#### Exercise:
Would you copy the material below word for word, beginning with its first line and ending with the line that contains "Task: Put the"?
++++++++++++++++++++
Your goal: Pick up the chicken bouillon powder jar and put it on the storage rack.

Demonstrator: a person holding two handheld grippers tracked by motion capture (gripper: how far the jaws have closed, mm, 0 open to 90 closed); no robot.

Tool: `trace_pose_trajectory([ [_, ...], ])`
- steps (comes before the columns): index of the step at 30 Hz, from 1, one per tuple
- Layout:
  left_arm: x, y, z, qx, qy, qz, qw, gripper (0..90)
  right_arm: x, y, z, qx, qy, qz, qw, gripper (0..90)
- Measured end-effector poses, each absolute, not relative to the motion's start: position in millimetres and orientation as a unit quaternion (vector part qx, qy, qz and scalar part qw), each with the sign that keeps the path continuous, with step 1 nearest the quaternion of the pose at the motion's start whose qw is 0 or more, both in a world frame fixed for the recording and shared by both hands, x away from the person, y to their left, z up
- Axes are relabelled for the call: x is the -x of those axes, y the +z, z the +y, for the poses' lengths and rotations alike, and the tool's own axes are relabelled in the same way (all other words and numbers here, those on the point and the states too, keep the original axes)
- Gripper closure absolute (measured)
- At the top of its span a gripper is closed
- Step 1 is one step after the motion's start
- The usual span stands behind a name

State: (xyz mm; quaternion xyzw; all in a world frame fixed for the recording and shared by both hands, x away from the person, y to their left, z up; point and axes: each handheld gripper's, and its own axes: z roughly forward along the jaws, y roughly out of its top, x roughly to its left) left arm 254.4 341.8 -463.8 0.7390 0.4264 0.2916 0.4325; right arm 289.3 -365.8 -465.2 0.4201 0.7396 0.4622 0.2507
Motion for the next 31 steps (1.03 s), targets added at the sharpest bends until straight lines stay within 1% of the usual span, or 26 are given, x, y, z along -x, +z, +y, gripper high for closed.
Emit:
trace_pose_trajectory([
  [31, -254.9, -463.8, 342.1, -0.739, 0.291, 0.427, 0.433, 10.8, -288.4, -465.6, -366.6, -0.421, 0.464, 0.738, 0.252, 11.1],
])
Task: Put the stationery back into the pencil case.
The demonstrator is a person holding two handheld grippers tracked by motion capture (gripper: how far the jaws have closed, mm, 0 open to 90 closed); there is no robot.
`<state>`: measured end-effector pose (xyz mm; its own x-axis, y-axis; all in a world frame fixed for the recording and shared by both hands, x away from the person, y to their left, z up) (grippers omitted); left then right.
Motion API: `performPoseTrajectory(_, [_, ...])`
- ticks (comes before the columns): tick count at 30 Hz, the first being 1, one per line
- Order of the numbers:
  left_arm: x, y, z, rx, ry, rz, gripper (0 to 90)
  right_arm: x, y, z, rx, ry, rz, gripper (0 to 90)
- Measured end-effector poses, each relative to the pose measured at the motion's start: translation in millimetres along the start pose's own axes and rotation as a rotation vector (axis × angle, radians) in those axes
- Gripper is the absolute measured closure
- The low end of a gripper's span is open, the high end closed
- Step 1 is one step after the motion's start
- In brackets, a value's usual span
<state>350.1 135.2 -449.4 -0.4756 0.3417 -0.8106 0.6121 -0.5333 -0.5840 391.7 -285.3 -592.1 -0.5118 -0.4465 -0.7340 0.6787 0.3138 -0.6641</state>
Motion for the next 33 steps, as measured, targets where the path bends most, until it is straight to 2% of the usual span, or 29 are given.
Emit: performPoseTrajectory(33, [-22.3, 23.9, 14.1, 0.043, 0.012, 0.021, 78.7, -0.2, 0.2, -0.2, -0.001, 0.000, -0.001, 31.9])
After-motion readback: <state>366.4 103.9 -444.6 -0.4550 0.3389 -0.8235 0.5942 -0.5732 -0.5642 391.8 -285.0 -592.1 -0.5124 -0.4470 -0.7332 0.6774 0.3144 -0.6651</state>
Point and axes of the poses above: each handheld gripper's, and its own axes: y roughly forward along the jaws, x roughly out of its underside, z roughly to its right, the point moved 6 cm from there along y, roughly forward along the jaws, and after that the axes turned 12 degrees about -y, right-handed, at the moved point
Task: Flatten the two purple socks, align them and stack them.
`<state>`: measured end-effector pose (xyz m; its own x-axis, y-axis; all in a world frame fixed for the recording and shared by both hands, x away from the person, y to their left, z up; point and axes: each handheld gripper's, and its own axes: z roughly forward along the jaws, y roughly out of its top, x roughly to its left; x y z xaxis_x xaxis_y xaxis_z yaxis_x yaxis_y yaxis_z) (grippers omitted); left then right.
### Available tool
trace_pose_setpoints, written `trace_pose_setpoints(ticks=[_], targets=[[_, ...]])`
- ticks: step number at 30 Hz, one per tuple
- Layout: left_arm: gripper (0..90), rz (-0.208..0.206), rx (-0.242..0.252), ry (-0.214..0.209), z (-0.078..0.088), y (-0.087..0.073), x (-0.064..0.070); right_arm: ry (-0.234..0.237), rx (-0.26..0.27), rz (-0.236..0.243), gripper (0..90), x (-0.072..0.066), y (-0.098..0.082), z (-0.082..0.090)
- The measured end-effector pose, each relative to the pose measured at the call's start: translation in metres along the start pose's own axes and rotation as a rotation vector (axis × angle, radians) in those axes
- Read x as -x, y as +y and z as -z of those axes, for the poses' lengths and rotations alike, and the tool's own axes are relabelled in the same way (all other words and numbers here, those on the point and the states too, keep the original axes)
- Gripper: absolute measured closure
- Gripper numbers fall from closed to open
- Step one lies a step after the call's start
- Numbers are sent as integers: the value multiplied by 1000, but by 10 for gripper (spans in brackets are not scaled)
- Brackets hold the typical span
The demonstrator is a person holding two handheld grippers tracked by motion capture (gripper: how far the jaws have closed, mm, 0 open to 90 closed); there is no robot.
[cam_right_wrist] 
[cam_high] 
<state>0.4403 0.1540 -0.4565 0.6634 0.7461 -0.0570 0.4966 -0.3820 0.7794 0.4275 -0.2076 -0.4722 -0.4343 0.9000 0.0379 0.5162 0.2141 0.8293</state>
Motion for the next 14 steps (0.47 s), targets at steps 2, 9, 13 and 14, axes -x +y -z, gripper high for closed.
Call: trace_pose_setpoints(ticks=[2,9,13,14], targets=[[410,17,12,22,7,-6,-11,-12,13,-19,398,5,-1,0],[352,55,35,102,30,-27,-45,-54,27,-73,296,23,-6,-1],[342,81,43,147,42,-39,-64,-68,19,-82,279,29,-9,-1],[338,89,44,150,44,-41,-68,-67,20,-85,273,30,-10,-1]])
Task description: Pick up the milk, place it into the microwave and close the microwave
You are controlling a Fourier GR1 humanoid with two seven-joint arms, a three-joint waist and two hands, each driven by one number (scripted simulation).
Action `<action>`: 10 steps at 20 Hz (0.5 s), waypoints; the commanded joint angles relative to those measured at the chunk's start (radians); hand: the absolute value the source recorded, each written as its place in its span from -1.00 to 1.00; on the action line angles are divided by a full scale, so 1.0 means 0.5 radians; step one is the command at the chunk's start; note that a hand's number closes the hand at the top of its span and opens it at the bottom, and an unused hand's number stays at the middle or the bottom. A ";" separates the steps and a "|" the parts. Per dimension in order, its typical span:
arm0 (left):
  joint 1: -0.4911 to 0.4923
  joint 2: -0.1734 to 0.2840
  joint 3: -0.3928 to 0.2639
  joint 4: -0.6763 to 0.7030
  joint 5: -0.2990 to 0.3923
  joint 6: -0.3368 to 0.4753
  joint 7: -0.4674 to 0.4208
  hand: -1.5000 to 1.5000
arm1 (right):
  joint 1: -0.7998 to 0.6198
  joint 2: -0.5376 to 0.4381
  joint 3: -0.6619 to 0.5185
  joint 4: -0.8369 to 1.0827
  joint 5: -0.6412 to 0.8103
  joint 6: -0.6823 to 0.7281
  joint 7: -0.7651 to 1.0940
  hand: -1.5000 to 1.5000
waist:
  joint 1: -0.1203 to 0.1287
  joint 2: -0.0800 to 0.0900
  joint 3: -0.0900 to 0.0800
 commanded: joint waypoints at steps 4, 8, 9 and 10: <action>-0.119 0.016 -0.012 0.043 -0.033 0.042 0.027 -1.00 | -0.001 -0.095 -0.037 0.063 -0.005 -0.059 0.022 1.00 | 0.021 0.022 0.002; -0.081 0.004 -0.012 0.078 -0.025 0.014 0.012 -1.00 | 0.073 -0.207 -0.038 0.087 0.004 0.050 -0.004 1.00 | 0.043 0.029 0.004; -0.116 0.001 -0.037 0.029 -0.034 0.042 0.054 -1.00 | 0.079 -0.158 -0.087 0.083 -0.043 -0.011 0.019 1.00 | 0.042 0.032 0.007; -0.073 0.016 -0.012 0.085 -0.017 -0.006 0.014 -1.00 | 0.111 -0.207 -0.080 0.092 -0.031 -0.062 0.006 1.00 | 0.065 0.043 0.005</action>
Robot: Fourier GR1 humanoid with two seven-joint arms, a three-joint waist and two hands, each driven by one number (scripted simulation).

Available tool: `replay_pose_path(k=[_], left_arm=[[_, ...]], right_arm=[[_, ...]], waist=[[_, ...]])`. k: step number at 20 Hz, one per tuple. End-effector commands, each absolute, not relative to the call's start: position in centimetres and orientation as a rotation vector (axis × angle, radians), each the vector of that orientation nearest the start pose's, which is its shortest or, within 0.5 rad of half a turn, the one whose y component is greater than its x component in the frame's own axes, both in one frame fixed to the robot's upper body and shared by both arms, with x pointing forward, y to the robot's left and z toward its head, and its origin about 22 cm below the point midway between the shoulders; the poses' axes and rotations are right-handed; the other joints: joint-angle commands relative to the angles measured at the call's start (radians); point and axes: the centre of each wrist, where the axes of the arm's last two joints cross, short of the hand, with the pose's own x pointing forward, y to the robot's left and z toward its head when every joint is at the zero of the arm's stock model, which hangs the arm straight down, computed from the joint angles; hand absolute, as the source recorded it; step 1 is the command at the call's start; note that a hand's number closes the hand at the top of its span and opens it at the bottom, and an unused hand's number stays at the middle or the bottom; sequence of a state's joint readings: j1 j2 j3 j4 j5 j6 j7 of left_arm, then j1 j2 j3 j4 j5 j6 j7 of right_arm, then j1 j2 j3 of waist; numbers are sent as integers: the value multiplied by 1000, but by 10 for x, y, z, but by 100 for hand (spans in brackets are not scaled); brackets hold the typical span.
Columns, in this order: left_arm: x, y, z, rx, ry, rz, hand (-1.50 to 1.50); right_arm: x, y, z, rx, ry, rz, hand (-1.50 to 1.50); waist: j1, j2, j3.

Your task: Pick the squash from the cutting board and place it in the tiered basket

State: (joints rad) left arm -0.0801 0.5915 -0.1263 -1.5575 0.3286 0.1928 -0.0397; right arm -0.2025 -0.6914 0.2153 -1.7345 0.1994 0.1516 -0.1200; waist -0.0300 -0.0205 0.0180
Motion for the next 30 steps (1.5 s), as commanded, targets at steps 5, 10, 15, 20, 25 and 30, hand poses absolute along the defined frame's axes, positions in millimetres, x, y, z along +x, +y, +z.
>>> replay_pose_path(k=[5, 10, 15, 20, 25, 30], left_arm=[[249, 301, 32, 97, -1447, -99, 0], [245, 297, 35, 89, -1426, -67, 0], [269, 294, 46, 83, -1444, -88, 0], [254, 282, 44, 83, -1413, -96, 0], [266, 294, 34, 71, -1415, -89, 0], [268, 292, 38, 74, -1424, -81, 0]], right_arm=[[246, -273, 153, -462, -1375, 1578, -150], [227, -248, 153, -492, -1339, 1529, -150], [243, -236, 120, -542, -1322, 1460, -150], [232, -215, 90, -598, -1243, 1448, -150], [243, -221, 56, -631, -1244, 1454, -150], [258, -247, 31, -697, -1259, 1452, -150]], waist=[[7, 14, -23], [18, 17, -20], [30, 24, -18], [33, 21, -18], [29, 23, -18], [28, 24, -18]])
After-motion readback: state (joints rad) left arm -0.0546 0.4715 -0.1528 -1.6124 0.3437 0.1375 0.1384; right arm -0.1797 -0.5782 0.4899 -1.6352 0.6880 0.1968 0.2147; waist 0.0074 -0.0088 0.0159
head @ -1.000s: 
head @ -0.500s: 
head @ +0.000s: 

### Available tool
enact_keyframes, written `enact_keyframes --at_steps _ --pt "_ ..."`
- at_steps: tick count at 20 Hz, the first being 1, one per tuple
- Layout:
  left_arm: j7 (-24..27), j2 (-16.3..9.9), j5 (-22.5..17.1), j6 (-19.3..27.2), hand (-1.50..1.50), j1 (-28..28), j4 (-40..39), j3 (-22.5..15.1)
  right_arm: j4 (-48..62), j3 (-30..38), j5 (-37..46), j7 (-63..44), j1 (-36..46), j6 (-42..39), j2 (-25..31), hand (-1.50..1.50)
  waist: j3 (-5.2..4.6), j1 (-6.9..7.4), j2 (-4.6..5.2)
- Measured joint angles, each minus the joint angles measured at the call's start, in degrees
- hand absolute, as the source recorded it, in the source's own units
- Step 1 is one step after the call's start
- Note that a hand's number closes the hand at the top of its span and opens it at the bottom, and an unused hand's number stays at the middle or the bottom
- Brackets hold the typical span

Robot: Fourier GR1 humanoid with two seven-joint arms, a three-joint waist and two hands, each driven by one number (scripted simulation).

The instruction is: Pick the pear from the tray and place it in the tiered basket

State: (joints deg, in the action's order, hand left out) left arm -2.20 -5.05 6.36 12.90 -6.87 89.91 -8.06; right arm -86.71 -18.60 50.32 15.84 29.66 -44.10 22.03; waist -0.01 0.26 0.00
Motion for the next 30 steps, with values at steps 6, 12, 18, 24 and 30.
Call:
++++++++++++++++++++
#### Response to this task:
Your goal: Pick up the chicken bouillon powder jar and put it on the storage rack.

Demonstrator: a person holding two handheld grippers tracked by motion capture (gripper: how far the jaws have closed, mm, 0 open to 90 closed); no robot.

Tool: `trace_pose_trajectory([ [_, ...], ])`
- steps (comes before the columns): index of the step at 30 Hz, from 1, one per tuple
- Layout:
  left_arm: x, y, z, qx, qy, qz, qw, gripper (0..90)
  right_arm: x, y, z, qx, qy, qz, qw, gripper (0..90)
- Measured end-effector poses, each absolute, not relative to the motion's start: position in millimetres and orientation as a unit quaternion (vector part qx, qy, qz and scalar part qw), each with the sign that keeps the path continuous, with step 1 nearest the quaternion of the pose at the motion's start whose qw is 0 or more, both in a world frame fixed for the recording and shared by both hands, x away from the person, y to their left, z up
- Axes are relabelled for the call: x is the -x of those axes, y the +z, z the +y, for the poses' lengths and rotations alike, and the tool's own axes are relabelled in the same way (all other words and numbers here, those on the point and the states too, keep the original axes)
- Gripper closure absolute (measured)
- At the top of its span a gripper is closed
- Step 1 is one step after the motion's start
- The usual span stands behind a name

State: (xyz mm; quaternion xyzw; all in a world frame fixed for the recording and shared by both hands, x away from the person, y to their left, z up; point and axes: each handheld gripper's, and its own axes: z roughly forward along the jaws, y roughly out of its top, x roughly to its left) left arm 254.4 341.8 -463.8 0.7390 0.4264 0.2916 0.4325; right arm 289.3 -365.8 -465.2 0.4201 0.7396 0.4622 0.2507
Motion for the next 31 steps (1.03 s), targets added at the sharpest bends until straight lines stay within 1% of the usual span, or 26 are given, x, y, z along -x, +z, +y, gripper high for closed.
Emit:
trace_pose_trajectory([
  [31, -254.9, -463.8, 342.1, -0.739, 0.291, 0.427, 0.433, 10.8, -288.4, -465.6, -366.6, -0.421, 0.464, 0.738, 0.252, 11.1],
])
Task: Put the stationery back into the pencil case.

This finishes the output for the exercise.